Between 2015 and 2016, MTN installed state of the art toilets embedded with biogas digesters for clean energy in 10 public schools around Kampala city including Kitante primary school among others.


The marathon proceeds have also drawn water into various districts of northern Uganda including Amuria and Nakapiripirit to mention but a few through the setup of multiple boreholes.


“The boreholes enable us to get clean water and also the distance is not far. Prior to the setup of boreholes, we used to fetch water from water ponds, rivers and the bush which was very dangerous for us since sometimes it would be late in the evening,” a beneficiary from Kotido where one of the boreholes was set up says.


Cognizant of the importance of water in life, MTN prioritized provision of clean water services to disadvantaged communities to mitigate spread of disease and dehydration.


Crowdfunding


MTN Kampala marathon in which the telecom partners with Stanbic Bank Uganda, Huawei, Vision Group and Rwenzori Mineral Water is the epitome of a successful crowdfunding vehicle.


For the 16 years, the marathon has realized a collection of UGX4billion from runners around Kampala, all of whom indulge for various reasons.


The turnout has also registered tremendous increase as more than 20,000 people took part in the run in 2019.


What runners are saying


Over the years, Ugandans from different area codes have got together clad in shimmering yellow shirts, sharp and shooting for the number one position at the MTN Kampala Marathon.

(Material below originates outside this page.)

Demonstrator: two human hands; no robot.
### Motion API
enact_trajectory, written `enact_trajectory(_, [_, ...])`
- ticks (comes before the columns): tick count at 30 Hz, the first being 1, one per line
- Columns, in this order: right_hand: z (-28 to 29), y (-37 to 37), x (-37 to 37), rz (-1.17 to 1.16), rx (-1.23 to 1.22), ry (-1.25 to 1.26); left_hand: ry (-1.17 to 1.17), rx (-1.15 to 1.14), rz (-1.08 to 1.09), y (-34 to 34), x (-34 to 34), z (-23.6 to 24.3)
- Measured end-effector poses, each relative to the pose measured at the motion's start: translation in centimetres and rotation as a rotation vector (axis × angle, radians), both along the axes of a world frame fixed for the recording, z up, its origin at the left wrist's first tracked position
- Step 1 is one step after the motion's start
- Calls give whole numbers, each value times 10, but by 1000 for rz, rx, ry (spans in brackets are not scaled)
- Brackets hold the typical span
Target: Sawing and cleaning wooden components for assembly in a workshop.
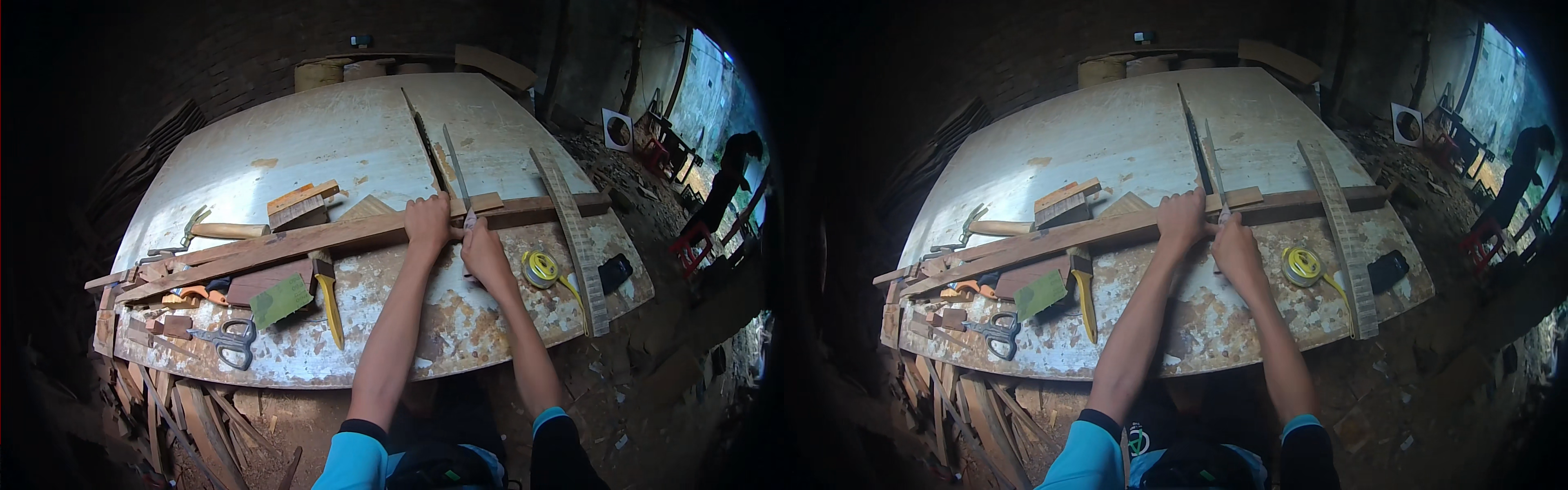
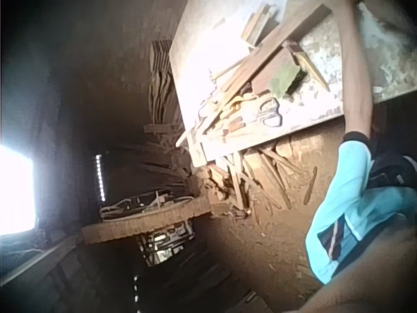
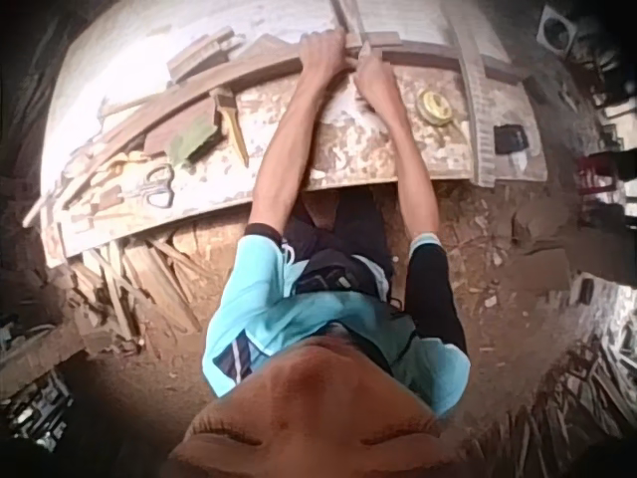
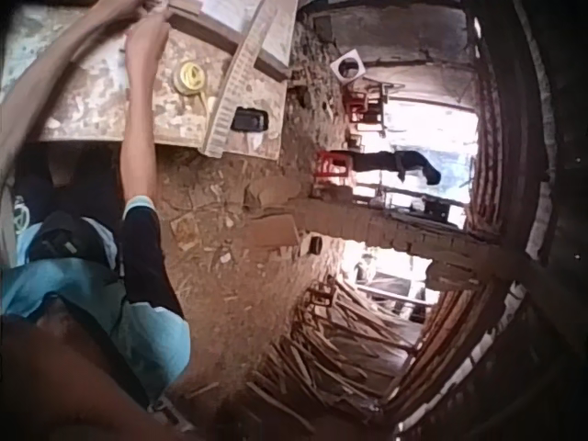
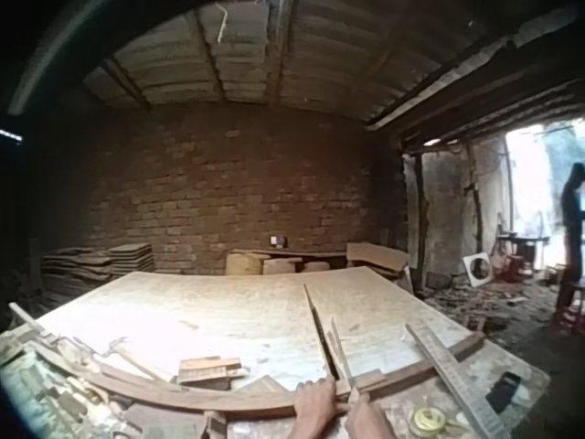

The run has brought together vast numbers of people from different corners of the country, background, cultural, spiritual and religious affiliation for a just cause.


Wilfred Agaba from one of the media publications runs and visits the gym periodically prior to the run.


The lean gentleman along with his friends practice ahead of time in anticipation of a competitive run come November during the MTN Kampala marathon.


 


“In 2019, I ran and even received a medal for participation meaning I really came close to winning. I defeated all my friends this year. I feel good because I know I earned it,” he says.


He also admits that the element of charity empowers him to take part in the run.


“Not all of us are privileged to have what we need, so I pay to run because at the end of the day, I know that I am helping someone else,” Agaba explains.


Like Agaba, other participants view the marathon as an opportunity to get together for a similar cause, be it competing, exercise or charity.


Athletes on the other hand attribute part of their career success to the run saying it has been pivotal in their path towards attaining international recognition as Olympic winners.


“I am excited to return to the MTN marathon where I last ran in 2010. I would like to thank MTN for bringing up new comer runners and others can get sponsors from here,” Jacob Kiplimo, half marathon world champion says.


“MTN marathon built me to become an Olympic champion,” Stephen Kiprotich, Olympic gold medalist says.